Please return every line in the entries below with the word "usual" in it.

**** MATERIAL FOR THIS TASK

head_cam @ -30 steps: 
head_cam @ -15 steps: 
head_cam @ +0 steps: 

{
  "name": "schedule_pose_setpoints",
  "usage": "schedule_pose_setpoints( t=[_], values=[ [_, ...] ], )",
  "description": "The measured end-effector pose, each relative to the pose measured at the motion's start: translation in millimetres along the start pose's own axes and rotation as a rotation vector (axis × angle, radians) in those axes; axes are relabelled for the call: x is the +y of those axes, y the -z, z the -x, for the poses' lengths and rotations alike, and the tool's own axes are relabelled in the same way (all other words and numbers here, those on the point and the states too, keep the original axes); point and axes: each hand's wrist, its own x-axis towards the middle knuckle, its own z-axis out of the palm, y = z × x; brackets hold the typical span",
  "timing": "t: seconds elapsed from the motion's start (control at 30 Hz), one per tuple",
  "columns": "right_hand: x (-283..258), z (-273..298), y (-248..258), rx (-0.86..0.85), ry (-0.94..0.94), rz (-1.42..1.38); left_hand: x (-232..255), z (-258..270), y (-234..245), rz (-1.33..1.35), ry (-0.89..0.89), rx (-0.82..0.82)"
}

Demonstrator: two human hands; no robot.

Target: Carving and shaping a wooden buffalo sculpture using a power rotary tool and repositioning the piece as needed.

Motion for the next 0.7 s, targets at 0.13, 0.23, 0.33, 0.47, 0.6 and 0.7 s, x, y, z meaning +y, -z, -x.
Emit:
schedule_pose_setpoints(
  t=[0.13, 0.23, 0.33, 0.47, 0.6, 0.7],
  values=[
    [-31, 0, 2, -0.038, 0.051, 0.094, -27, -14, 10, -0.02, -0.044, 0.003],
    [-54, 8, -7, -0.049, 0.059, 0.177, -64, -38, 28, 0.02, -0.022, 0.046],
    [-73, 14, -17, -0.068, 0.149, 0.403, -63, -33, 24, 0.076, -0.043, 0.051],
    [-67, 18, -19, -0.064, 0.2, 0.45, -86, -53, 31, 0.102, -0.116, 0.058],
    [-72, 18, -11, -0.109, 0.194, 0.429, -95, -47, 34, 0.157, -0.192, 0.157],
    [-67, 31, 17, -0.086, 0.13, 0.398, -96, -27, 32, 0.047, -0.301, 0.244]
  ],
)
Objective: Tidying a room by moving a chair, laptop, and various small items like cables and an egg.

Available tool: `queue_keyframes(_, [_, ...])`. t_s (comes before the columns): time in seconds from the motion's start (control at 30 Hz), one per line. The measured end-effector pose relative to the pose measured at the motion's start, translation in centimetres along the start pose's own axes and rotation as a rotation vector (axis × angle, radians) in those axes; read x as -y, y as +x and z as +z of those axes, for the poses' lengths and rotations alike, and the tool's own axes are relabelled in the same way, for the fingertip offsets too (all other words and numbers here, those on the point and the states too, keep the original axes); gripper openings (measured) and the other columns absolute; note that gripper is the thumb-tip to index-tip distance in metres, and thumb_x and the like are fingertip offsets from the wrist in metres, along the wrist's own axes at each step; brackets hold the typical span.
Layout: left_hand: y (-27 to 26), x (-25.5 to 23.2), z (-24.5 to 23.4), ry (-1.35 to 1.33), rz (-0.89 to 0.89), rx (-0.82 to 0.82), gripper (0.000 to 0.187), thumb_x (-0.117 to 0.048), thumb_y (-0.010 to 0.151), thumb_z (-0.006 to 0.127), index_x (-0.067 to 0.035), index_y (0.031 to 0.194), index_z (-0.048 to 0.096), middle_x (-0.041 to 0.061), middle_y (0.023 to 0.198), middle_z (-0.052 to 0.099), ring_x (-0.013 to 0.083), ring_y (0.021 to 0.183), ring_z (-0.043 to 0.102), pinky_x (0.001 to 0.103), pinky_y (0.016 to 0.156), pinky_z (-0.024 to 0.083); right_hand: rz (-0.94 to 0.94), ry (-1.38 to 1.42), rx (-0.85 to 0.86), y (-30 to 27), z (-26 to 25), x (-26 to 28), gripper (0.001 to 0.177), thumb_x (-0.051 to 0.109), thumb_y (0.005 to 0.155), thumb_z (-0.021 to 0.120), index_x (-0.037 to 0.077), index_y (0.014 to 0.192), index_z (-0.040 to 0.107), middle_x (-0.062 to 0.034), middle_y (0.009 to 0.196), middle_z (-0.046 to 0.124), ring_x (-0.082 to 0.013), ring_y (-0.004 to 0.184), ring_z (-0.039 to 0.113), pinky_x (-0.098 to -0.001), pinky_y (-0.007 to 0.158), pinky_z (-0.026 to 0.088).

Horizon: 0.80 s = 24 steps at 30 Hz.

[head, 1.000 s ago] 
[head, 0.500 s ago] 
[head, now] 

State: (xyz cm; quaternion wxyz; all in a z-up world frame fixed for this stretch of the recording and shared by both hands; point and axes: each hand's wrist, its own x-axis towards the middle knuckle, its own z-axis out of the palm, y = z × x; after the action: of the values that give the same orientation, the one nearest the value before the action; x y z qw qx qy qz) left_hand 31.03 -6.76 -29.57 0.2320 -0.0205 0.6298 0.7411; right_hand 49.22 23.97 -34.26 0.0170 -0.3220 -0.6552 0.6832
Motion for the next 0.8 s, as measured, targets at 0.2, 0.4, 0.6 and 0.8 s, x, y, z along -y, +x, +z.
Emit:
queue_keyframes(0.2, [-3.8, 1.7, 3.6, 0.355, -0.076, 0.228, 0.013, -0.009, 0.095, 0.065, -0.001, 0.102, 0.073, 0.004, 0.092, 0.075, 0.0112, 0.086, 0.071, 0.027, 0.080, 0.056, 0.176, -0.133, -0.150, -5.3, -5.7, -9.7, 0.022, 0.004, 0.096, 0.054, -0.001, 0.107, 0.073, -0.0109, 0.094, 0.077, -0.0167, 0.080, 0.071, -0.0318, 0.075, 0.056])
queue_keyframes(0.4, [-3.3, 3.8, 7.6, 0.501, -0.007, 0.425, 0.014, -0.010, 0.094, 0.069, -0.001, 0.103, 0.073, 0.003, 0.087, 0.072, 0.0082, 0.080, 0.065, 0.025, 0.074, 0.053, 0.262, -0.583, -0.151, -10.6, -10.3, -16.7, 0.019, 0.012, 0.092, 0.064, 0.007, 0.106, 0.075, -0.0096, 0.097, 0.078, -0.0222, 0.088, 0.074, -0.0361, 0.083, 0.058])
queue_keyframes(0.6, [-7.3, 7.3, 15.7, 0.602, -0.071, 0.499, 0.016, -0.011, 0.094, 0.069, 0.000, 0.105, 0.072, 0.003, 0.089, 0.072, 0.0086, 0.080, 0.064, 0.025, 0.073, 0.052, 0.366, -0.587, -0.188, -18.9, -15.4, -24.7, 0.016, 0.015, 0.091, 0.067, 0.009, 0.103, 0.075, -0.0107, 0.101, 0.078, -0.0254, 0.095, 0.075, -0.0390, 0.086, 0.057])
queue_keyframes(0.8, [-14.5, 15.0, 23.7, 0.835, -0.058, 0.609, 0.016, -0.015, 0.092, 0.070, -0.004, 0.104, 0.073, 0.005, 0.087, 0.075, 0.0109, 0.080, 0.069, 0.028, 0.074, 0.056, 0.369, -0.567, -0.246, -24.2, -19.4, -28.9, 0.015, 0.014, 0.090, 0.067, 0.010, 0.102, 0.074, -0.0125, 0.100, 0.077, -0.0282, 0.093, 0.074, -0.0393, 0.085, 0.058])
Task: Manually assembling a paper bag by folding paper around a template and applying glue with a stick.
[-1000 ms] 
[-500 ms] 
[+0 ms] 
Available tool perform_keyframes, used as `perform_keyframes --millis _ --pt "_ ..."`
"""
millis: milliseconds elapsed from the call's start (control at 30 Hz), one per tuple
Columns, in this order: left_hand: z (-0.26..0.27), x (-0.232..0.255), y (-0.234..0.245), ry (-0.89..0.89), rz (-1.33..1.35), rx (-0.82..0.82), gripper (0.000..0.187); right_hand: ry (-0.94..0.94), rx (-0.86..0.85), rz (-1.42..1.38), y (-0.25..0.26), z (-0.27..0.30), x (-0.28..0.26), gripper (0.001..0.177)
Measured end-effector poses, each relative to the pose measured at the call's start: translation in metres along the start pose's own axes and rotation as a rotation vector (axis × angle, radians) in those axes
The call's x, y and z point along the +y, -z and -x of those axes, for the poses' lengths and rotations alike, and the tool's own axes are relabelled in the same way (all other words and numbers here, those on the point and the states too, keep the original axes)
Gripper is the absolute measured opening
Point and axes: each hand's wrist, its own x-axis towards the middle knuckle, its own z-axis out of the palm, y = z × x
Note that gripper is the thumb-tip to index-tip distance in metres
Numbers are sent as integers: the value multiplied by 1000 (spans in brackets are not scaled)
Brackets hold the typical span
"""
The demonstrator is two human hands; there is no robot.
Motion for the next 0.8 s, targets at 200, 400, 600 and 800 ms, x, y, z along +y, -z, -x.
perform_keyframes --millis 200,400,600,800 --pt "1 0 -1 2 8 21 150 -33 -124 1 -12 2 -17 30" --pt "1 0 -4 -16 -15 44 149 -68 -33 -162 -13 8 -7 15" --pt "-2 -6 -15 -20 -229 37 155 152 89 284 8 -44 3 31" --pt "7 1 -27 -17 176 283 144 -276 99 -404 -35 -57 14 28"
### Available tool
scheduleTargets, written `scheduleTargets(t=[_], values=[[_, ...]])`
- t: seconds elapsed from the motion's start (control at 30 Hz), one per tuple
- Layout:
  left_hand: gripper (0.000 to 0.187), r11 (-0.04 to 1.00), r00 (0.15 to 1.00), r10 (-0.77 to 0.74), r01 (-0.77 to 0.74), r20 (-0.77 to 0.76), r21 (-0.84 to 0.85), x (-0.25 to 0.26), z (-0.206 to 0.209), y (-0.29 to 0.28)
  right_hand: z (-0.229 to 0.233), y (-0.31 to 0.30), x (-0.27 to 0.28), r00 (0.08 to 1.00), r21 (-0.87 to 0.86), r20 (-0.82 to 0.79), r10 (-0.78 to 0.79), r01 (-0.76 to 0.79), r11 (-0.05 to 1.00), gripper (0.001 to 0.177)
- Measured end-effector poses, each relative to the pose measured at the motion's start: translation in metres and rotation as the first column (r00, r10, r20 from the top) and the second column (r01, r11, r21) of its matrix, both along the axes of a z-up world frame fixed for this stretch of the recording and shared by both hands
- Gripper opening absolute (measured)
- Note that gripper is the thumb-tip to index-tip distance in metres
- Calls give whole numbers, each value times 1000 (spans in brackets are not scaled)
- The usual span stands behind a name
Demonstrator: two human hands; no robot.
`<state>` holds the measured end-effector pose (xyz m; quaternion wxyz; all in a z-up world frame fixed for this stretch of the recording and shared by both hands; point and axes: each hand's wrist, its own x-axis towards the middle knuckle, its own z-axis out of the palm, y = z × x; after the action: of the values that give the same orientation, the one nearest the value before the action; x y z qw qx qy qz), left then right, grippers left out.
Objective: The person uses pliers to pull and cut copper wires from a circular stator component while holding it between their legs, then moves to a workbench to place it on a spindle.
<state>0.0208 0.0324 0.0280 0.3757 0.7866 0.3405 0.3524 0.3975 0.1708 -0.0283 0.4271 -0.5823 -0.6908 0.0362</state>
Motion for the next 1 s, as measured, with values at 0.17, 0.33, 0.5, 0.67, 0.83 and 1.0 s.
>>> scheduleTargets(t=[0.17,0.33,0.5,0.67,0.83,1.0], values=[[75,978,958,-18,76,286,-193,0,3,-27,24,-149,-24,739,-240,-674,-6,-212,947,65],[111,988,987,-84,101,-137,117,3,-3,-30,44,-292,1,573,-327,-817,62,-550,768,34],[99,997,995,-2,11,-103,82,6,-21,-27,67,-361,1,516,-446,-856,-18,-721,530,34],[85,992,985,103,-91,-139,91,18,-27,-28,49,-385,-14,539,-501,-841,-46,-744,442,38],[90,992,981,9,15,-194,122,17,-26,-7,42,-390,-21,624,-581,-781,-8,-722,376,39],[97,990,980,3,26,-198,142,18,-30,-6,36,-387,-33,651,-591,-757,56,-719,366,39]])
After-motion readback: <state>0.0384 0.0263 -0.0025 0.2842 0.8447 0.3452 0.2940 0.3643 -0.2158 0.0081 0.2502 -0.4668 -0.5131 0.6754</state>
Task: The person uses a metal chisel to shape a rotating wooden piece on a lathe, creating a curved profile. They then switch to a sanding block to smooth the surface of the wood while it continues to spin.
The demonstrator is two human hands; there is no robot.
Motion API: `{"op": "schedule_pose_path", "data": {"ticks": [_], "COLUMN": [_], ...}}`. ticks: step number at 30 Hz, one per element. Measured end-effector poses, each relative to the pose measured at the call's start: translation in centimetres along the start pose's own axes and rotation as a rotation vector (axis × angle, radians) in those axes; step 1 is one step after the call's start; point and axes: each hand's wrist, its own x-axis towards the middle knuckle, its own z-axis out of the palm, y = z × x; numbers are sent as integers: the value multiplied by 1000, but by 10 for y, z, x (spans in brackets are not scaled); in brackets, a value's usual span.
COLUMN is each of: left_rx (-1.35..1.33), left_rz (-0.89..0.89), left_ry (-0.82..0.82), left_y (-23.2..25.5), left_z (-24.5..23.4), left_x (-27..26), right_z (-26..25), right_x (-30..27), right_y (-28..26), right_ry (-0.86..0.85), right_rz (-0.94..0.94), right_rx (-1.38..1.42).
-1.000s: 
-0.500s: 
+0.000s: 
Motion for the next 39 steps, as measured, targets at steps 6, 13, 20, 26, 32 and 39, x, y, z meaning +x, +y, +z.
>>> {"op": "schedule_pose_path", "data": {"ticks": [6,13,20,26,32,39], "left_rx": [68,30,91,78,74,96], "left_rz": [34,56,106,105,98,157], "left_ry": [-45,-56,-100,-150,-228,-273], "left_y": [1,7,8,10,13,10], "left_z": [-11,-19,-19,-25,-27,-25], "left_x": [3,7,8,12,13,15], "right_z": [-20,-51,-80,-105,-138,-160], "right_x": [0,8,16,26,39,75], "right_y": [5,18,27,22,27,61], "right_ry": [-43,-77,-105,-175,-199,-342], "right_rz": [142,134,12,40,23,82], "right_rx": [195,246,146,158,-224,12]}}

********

> _ANSWER FOR THIS EXERCISE_:
- The usual span stands behind a name
Motion API: `{"op": "schedule_pose_path", "data": {"ticks": [_], "COLUMN": [_], ...}}`. ticks: step number at 30 Hz, one per element. Measured end-effector poses, each relative to the pose measured at the call's start: translation in centimetres along the start pose's own axes and rotation as a rotation vector (axis × angle, radians) in those axes; step 1 is one step after the call's start; point and axes: each hand's wrist, its own x-axis towards the middle knuckle, its own z-axis out of the palm, y = z × x; numbers are sent as integers: the value multiplied by 1000, but by 10 for y, z, x (spans in brackets are not scaled); in brackets, a value's usual span.

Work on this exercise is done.